-- Opening Marker --
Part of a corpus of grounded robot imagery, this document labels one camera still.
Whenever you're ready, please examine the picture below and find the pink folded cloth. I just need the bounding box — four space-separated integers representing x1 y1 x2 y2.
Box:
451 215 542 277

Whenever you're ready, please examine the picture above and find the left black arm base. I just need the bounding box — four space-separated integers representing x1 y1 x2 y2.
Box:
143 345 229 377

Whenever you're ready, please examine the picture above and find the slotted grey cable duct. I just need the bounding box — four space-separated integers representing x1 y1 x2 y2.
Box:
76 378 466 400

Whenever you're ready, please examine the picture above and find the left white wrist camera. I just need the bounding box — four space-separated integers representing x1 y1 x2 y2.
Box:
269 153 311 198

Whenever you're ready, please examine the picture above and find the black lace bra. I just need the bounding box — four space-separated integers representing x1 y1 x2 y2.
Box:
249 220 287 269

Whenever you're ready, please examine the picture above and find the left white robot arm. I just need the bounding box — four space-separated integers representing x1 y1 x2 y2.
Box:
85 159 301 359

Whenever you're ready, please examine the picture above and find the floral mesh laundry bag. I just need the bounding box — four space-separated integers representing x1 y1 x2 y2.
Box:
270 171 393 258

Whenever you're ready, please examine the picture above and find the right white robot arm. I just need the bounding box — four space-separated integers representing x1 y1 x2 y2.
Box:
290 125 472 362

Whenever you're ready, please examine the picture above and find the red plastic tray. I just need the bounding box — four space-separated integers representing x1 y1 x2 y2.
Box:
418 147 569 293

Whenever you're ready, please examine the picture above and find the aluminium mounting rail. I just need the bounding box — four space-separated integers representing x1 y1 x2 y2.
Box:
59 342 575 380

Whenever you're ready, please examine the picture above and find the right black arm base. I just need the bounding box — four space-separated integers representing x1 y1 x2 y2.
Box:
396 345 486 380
-- Closing Marker --
The answer should be all the entries, restated with no word changed.

**Your solution:**
Part of a corpus of grounded robot imagery, this document labels one camera still.
Whenever you're ready, please examine the picture below and find the pink folded cloth. I just need the bounding box — four space-separated integers representing x1 y1 x2 y2.
Box:
451 215 542 277

Whenever you're ready, please examine the picture above and find the left black arm base. I just need the bounding box — four space-separated integers representing x1 y1 x2 y2.
Box:
143 345 229 377

Whenever you're ready, please examine the picture above and find the slotted grey cable duct. I just need the bounding box — four space-separated integers representing x1 y1 x2 y2.
Box:
76 378 466 400

Whenever you're ready, please examine the picture above and find the left white wrist camera. I just need the bounding box — four space-separated integers representing x1 y1 x2 y2.
Box:
269 153 311 198

Whenever you're ready, please examine the picture above and find the black lace bra. I just need the bounding box — four space-separated integers representing x1 y1 x2 y2.
Box:
249 220 287 269

Whenever you're ready, please examine the picture above and find the left white robot arm. I just need the bounding box — four space-separated integers representing x1 y1 x2 y2.
Box:
85 159 301 359

Whenever you're ready, please examine the picture above and find the floral mesh laundry bag. I just need the bounding box — four space-separated integers representing x1 y1 x2 y2.
Box:
270 171 393 258

Whenever you're ready, please examine the picture above and find the right white robot arm. I just need the bounding box — four space-separated integers representing x1 y1 x2 y2.
Box:
290 125 472 362

Whenever you're ready, please examine the picture above and find the red plastic tray. I just need the bounding box — four space-separated integers representing x1 y1 x2 y2.
Box:
418 147 569 293

Whenever you're ready, please examine the picture above and find the aluminium mounting rail. I just need the bounding box — four space-separated integers representing x1 y1 x2 y2.
Box:
59 342 575 380

Whenever you're ready, please examine the picture above and find the right black arm base. I just need the bounding box — four space-separated integers representing x1 y1 x2 y2.
Box:
396 345 486 380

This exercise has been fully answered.